In a previous study, Blagodatskaya and Anderson (1998) found that all soil microorganisms (mainly bacteria and fungi) were involved in the decomposition of soil organic matter. The ratio of fungi to bacteria is commonly used as an indicator on the microbial richness in the soil (Frostegard and Baath 1996). In the present study, although the copy numbers of the fungal ITS rRNA gene were significantly lower than the copy numbers of the bacterial 16S rRNA gene over different decomposition time points, fungal-to-bacterial ratios in the straw decomposition soil was higher than that of the control, indicating that fungi predominated in the straw decomposition. Fungal-to-bacterial ratios have also been applied to determine the most active group of microorganisms in degrading plant residues (Beare et al. 1990). In this study, the predominance of fungi over bacteria in the soils might be due to the increasing of soil organic carbon in agricultural soils (Allison et al. 2005). Three of the 11 unique DGGE bands were identified to be affiliated with Penicillium sp., Aspergillus sp., and Acremonium sp., which are the major fungi used in industrial cellulase production. Furthermore, the occurrence of Aspergillus sp. was detected at 90 days of the straw decomposition. Different strains of Aspergillus sp. are known to be able to break down organic materials into simpler compounds (Devi and Kumar 2012). Roslan et al. (2011) reported the production of cellulase from rice straw by locally isolated Aspergillus sp. in solid-state fermentation. Thus, the diversified cellulolytic microorganisms observed in this specific ecosystem could be potential sources of novel cellulose-decomposing enzymes.

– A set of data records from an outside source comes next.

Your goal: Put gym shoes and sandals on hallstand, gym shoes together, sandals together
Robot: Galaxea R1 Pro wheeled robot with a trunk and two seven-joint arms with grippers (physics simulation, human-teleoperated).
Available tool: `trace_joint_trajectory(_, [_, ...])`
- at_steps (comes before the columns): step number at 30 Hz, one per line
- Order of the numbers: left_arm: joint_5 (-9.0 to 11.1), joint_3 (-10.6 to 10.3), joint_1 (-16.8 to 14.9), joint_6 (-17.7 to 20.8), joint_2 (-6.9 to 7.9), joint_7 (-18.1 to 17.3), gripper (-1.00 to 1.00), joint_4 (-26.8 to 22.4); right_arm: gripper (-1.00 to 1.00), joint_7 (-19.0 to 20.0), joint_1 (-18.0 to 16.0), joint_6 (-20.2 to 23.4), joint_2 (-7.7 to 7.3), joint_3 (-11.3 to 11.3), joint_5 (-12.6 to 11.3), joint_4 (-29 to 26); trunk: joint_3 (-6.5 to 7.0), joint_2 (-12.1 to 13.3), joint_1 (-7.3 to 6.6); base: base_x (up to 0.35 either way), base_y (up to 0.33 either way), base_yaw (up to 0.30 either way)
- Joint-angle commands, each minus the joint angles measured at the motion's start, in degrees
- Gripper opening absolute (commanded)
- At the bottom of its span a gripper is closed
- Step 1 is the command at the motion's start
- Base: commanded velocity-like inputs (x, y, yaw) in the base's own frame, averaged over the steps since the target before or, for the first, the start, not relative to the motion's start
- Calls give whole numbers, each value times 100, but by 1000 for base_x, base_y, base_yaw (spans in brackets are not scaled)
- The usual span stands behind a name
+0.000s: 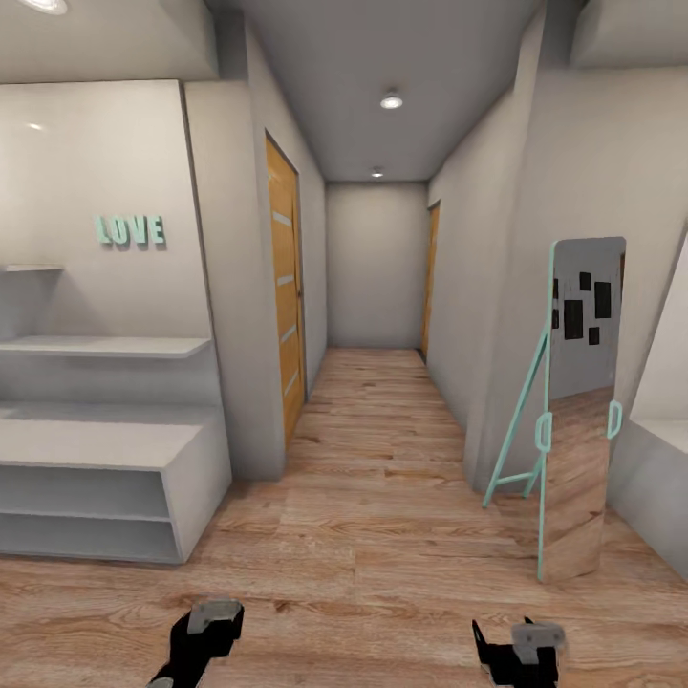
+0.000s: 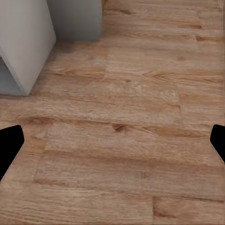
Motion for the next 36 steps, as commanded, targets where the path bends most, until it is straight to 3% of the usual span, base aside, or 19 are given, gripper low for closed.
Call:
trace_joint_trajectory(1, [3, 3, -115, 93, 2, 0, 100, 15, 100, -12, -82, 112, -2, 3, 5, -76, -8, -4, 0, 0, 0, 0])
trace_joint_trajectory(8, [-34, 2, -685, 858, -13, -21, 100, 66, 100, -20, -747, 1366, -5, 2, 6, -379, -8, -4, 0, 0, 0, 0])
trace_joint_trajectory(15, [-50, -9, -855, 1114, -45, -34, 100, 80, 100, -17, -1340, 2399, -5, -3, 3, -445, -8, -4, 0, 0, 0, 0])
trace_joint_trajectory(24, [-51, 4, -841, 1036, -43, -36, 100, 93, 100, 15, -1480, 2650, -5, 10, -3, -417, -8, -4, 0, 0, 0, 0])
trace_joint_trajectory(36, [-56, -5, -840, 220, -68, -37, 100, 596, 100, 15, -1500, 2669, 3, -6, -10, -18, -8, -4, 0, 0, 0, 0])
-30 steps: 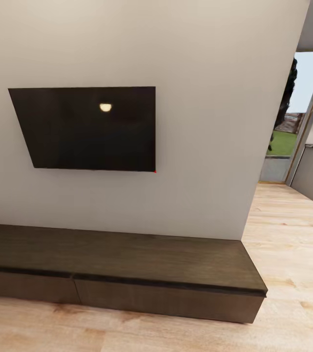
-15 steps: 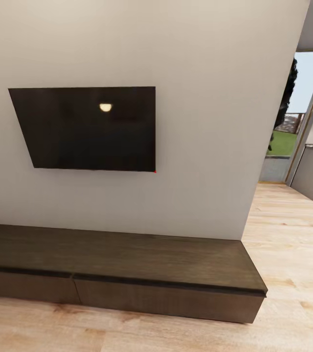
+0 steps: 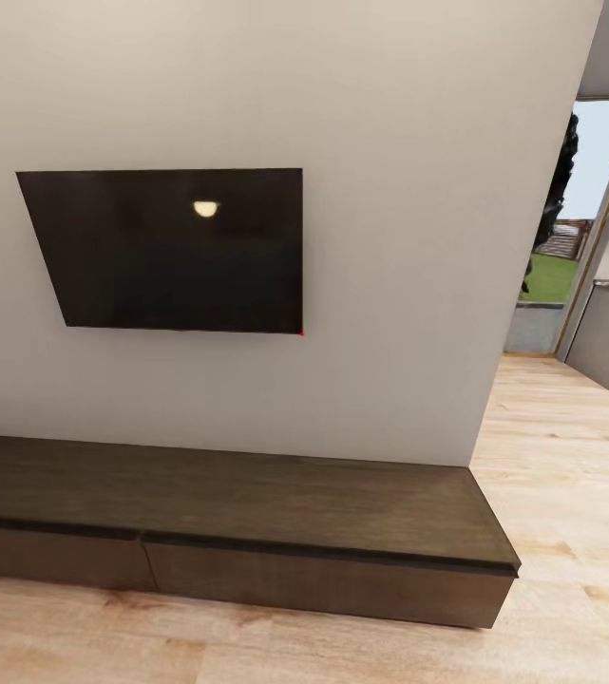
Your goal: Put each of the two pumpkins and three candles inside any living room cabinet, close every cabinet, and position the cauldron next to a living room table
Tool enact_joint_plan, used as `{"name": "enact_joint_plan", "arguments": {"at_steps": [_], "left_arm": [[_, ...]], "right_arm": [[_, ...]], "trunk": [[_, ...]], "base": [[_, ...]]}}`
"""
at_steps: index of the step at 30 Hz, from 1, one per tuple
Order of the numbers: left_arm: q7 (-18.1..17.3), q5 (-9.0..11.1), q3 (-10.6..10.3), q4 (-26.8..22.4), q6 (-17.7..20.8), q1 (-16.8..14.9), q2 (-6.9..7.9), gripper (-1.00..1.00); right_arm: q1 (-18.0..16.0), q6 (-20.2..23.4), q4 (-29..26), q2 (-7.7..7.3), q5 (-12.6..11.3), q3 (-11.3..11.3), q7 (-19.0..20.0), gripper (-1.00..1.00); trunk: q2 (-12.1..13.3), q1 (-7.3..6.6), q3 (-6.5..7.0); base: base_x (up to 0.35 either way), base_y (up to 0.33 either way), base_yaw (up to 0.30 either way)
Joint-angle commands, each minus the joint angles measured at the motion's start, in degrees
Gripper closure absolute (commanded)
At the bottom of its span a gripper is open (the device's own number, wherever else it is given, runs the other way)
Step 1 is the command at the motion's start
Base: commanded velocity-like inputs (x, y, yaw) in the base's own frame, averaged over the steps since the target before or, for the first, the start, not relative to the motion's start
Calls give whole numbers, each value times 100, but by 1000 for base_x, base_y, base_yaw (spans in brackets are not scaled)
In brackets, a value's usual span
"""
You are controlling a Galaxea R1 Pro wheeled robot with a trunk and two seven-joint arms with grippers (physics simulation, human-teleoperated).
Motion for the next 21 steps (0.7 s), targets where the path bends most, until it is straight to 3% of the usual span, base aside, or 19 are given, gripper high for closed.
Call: {"name": "enact_joint_plan", "arguments": {"at_steps": [1, 11, 21], "left_arm": [[4, -4, -3, -2, -40, 0, 0, -100], [4, -13, -6, -2, -104, 0, -1, -100], [4, -15, -12, -2, -294, -1, 6, -100]], "right_arm": [[-1, -18, 0, 0, -2, -2, 2, -100], [-1, -28, -7, 1, -37, -17, 0, -100], [-1, -29, -15, 25, -38, -12, 0, -100]], "trunk": [[-2, 0, -5], [-2, 0, -5], [-2, 0, -32]], "base": [[0, 0, 0], [0, 0, 17], [11, 0, 221]]}}
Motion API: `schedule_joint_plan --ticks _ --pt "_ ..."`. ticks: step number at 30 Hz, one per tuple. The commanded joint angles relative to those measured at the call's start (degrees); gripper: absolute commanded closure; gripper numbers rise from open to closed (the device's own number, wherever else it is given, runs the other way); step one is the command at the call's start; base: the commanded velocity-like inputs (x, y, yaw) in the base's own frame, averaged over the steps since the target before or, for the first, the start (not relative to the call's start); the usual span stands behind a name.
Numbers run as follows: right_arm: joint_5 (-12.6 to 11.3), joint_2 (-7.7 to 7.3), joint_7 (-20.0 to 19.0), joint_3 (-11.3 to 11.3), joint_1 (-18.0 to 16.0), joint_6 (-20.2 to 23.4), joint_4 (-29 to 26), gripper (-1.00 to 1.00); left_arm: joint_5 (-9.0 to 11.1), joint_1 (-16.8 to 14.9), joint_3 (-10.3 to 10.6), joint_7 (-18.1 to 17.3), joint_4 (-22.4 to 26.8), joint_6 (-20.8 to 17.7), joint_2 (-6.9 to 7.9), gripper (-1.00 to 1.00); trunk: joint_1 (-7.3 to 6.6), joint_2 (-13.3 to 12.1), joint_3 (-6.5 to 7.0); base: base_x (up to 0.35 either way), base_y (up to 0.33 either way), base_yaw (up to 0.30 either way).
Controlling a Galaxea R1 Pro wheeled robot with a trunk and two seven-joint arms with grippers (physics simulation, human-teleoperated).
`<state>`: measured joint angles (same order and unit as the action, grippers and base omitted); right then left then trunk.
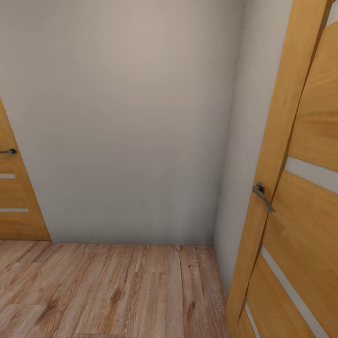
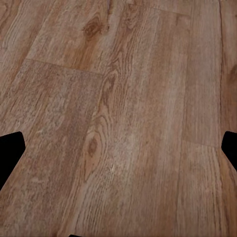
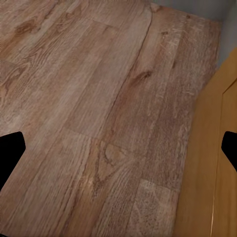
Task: Move the two storage containers from the living room to the garage. In the garage, place one container on the floor and stack the other container on top of it (either order is fine).
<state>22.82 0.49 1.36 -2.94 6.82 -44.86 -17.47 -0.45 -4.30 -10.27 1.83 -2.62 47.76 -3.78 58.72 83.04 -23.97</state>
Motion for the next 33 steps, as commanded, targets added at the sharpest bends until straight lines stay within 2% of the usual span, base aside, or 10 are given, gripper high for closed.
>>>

Soil properties also play an important role in explaining the variation in the soil microbial community composition (De Vries et al. 2012). In the present study, the relationship between the bacterial and fungal community compositions and seven soil properties was analyzed by RDA. The results showed a significant effect of available P, organic C, pH, and bulk density on the fungal community compositions (p < 0.05), when compared with the other soil properties, similar to those found in previous studies (Fierer et al. 2009; Rousk et al. 2009; Griffiths et al. 2011). We found soil organic C to be one of the strongest predictors of soil fungal community composition, which could account for 21.3% of the variance of soil fungal community composition. And Li et al. (2017) found that changes in organic C forms were closely linked to changes in soil fungal community composition in the plantation ecosystem. Furthermore, there is a strong correlation between the available soil nutrients, such as available P, and the changes in the fungal community structure, probably owing to the effect of stress on the dominant microbial populations. However, the mechanism underlying the correlation between available P and microbial community structure needs to be further analyzed. Previous work showed that the total number of fungi declined with increases in bulk density in the clay soil and sandy loam soil (Omer and Ilyas 2007). In our study, in contrast to bacteria, the fungal community was correlated significantly with soil bulk density. The result probably could be explained by that soil water-stable aggregates were more suitable for growth of fungal hyphae, which was mainly due to the decrease of bulk density of the straw decomposition.

5 Conclusions

The results presented here could suggest that fungi predominated in straw decomposition with substantial changes, which could be characterized by an increasing fungal-to-bacterial ratio of gene copy numbers measured by qPCR. PCR–DGGE analyses displayed apparently different successions between bacterial and fungal communities during rice straw decomposition. The effect of rice straw decomposition on the fungal community diversity was stronger than that on bacteria. Specifically, Penicillium sp., Aspergillus sp., and Acremonium sp. were identified in microhabitat of straw decomposition soil, which are considered to form an intensive cellulose-degrading consortium. Besides, RDA suggested that the variation of soil bacterial and fungal community compositions could be attributed to the amount of available P, organic C, and pH.